WHAT IS EXPECTED:
A stretch of the entries below is to be set down exactly, running from the line with "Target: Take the" through the line with "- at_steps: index", both included, and no other line.

DATA FOR PROCESSING:
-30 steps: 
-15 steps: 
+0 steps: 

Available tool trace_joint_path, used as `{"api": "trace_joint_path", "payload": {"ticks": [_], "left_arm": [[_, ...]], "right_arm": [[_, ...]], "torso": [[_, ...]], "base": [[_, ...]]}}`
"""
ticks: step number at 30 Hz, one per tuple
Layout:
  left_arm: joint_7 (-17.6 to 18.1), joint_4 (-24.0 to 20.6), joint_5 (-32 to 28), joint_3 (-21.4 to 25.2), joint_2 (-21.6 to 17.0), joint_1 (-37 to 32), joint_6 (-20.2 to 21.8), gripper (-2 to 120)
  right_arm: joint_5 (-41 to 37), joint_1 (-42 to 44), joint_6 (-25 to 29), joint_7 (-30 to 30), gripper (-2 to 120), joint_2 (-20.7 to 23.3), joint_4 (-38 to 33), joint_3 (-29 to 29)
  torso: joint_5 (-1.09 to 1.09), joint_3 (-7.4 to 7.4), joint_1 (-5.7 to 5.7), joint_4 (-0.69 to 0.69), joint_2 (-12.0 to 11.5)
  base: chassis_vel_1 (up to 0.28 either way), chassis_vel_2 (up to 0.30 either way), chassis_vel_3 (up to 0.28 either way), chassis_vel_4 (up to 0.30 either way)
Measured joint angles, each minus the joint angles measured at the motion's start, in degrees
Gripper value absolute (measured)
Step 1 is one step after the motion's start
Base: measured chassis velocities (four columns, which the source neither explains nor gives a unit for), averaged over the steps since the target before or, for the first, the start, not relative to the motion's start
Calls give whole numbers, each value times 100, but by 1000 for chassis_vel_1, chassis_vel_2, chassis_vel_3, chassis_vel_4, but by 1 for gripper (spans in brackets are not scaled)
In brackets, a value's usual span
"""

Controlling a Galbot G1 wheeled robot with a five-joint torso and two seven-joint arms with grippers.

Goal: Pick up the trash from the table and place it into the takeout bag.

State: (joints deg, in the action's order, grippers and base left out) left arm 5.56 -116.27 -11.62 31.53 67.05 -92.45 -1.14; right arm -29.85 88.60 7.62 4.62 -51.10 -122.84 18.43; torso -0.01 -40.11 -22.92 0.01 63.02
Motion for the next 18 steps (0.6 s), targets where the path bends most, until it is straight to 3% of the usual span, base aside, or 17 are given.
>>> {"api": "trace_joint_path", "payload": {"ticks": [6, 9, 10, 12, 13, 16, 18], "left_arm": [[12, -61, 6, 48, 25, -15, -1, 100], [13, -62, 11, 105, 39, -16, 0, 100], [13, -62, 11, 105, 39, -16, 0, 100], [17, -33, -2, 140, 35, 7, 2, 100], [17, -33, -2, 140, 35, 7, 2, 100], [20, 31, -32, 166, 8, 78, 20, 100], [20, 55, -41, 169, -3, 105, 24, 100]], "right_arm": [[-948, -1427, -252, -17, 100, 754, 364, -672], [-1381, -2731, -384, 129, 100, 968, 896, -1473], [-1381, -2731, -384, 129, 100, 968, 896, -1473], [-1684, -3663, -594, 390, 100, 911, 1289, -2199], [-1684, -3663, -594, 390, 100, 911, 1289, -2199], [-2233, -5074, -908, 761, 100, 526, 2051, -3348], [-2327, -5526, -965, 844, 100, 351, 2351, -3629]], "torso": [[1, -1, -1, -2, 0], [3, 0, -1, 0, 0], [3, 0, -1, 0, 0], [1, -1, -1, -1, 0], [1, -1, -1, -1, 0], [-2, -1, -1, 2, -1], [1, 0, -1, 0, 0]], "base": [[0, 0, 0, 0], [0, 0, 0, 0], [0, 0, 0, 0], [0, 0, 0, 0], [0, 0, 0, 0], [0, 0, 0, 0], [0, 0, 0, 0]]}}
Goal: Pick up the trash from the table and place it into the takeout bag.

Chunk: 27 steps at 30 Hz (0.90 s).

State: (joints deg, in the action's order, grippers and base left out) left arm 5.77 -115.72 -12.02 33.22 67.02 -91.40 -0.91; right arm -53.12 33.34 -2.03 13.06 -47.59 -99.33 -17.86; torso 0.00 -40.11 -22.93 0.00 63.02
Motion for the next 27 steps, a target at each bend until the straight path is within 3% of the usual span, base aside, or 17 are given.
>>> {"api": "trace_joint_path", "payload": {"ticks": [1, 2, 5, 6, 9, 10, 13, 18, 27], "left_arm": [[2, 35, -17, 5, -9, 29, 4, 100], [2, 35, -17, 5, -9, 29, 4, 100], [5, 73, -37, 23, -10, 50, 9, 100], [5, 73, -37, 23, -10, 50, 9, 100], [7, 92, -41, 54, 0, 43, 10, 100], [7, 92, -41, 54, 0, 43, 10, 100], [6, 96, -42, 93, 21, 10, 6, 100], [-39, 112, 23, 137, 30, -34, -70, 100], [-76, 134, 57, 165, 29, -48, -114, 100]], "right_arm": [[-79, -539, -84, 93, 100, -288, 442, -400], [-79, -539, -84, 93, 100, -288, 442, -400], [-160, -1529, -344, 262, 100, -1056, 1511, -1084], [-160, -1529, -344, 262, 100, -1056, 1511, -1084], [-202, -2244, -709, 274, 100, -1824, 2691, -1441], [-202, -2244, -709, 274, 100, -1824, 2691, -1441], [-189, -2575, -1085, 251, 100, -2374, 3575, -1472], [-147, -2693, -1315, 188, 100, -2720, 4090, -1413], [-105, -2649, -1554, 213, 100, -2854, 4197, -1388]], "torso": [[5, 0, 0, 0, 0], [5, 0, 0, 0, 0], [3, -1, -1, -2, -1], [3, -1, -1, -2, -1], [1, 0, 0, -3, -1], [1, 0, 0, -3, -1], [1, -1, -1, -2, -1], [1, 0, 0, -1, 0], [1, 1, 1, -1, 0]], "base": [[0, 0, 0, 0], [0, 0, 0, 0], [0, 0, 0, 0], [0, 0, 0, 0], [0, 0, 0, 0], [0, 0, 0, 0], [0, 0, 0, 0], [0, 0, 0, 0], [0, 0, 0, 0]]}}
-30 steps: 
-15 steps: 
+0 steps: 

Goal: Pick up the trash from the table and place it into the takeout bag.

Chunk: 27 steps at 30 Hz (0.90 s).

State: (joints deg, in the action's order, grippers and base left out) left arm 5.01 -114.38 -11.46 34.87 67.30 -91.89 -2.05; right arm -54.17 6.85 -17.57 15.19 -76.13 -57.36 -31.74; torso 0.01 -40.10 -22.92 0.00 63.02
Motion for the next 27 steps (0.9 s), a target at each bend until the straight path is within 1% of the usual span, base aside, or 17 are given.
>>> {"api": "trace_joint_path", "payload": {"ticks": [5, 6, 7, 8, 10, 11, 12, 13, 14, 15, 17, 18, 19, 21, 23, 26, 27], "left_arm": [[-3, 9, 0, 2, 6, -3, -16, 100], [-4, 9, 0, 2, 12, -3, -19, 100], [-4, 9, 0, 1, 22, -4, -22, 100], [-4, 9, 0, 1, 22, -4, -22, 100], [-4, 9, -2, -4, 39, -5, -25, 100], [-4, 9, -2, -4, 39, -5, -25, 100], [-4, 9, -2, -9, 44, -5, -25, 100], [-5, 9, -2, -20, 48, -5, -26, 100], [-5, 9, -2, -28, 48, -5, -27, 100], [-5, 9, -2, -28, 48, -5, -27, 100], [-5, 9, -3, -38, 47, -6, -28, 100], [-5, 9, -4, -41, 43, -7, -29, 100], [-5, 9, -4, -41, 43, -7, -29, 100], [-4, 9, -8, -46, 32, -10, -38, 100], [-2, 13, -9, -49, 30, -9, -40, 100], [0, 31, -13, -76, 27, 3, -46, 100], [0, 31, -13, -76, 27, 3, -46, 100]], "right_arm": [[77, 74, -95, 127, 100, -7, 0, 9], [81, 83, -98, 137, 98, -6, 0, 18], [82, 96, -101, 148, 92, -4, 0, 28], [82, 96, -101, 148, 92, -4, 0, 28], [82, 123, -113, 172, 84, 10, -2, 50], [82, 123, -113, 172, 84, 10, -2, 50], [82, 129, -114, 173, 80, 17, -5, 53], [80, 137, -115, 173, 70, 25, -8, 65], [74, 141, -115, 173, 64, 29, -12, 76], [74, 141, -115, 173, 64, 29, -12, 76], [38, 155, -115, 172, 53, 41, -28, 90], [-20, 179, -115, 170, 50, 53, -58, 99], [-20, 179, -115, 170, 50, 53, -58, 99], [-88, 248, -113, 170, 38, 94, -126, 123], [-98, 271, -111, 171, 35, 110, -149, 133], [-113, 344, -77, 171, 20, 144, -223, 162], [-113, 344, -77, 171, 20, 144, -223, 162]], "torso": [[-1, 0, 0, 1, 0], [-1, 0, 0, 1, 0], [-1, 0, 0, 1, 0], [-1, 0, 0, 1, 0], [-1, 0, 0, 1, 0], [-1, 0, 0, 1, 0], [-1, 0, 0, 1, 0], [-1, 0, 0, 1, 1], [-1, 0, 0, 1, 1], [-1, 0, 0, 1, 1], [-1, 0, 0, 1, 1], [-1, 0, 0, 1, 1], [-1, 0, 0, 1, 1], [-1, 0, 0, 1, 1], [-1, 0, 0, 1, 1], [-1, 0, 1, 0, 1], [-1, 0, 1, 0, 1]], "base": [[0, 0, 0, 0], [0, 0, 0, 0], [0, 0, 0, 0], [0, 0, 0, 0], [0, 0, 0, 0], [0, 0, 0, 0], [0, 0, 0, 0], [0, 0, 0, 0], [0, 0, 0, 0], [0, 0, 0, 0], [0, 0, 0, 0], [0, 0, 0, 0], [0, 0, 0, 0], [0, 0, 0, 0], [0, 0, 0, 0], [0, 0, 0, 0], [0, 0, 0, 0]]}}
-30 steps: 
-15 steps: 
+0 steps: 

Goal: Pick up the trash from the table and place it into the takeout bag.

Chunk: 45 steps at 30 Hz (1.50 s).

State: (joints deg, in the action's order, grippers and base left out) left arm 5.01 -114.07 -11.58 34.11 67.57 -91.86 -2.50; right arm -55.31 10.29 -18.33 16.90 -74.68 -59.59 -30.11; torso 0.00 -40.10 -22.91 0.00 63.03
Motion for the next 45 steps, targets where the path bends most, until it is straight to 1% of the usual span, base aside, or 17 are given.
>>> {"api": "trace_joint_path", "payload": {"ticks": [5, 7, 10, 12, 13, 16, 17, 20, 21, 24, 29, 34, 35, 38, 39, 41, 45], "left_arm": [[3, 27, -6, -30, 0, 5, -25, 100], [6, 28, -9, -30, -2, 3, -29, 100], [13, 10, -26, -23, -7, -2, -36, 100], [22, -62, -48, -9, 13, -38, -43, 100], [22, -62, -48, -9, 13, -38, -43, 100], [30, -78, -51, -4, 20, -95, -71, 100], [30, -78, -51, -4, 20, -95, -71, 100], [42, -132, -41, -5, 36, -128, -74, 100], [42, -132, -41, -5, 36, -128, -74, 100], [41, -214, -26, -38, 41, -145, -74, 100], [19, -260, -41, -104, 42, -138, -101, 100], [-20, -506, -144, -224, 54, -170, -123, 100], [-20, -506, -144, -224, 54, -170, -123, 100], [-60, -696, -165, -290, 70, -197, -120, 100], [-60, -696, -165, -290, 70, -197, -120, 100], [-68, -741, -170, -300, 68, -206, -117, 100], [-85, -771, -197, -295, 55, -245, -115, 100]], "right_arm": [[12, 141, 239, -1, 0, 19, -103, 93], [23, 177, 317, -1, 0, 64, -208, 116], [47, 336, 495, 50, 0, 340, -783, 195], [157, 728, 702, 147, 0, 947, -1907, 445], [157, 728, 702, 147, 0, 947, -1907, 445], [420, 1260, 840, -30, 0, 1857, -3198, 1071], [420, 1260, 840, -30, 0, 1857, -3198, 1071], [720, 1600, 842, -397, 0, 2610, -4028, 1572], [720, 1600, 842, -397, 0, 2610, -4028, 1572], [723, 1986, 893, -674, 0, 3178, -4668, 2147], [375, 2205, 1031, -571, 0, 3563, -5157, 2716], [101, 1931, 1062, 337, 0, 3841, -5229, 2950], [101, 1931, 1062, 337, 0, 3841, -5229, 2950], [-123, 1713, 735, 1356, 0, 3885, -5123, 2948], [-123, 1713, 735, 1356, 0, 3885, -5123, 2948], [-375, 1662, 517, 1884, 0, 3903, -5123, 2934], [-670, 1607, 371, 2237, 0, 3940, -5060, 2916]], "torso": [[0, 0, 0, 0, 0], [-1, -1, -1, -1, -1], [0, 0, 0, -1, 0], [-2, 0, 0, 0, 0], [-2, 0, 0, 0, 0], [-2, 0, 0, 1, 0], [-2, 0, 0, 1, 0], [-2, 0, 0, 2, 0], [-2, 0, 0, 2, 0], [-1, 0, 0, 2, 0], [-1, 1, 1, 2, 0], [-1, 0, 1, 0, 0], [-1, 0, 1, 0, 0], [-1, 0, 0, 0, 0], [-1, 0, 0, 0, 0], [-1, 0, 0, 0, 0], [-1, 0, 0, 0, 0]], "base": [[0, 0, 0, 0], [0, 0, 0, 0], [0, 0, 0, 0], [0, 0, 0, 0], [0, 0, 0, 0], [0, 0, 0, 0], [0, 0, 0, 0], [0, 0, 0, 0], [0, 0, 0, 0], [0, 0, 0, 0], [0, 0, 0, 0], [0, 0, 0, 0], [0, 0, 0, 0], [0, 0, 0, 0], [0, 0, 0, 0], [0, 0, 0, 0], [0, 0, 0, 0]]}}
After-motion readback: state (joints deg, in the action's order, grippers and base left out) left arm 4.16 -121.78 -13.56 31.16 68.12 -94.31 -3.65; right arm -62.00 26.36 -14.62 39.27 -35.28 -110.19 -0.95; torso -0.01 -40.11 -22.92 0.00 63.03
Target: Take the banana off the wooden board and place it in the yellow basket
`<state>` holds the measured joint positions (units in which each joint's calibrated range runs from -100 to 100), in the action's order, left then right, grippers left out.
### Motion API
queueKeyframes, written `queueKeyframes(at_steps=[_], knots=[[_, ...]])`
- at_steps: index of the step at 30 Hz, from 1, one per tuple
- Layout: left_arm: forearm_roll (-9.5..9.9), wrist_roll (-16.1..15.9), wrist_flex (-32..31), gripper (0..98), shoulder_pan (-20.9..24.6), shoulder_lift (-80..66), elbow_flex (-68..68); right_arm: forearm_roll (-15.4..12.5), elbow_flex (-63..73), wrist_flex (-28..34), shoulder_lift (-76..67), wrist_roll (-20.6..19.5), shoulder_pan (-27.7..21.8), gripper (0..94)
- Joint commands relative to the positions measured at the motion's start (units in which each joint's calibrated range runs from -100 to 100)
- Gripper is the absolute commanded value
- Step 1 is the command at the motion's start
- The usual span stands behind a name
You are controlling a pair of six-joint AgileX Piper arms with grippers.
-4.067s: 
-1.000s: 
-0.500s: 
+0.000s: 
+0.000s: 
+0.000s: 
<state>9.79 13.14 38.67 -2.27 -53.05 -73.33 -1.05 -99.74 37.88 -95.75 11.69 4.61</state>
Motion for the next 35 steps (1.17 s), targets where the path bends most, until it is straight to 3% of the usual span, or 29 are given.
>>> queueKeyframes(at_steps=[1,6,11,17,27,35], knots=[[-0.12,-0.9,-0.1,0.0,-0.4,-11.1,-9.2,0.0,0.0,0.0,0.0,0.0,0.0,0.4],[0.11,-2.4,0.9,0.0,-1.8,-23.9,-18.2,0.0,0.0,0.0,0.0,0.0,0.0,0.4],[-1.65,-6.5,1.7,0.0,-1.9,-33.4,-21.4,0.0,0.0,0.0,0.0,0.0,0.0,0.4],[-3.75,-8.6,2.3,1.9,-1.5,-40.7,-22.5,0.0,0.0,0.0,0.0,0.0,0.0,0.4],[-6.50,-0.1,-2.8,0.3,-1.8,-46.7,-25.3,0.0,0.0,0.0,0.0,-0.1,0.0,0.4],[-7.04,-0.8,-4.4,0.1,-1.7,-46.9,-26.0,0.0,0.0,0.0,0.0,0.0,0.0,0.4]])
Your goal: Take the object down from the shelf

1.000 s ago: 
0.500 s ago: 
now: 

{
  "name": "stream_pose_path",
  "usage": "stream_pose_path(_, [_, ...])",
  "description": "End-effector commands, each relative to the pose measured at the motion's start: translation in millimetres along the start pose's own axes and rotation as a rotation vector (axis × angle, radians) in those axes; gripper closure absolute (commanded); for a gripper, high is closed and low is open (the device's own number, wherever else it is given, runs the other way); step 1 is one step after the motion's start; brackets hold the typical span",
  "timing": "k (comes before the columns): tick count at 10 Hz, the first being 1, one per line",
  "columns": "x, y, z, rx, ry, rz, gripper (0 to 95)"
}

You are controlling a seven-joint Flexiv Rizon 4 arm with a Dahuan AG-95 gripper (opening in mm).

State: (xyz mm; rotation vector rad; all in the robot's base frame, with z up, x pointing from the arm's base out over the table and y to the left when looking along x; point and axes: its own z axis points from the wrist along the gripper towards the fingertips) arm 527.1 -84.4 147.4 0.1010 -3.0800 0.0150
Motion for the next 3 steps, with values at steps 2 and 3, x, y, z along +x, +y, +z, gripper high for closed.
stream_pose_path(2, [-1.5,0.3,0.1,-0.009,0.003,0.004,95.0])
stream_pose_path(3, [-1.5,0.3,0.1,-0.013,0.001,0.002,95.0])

TASK RESPONSE:
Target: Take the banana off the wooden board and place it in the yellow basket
`<state>` holds the measured joint positions (units in which each joint's calibrated range runs from -100 to 100), in the action's order, left then right, grippers left out.
### Motion API
queueKeyframes, written `queueKeyframes(at_steps=[_], knots=[[_, ...]])`
- at_steps: index of the step at 30 Hz, from 1, one per tuple

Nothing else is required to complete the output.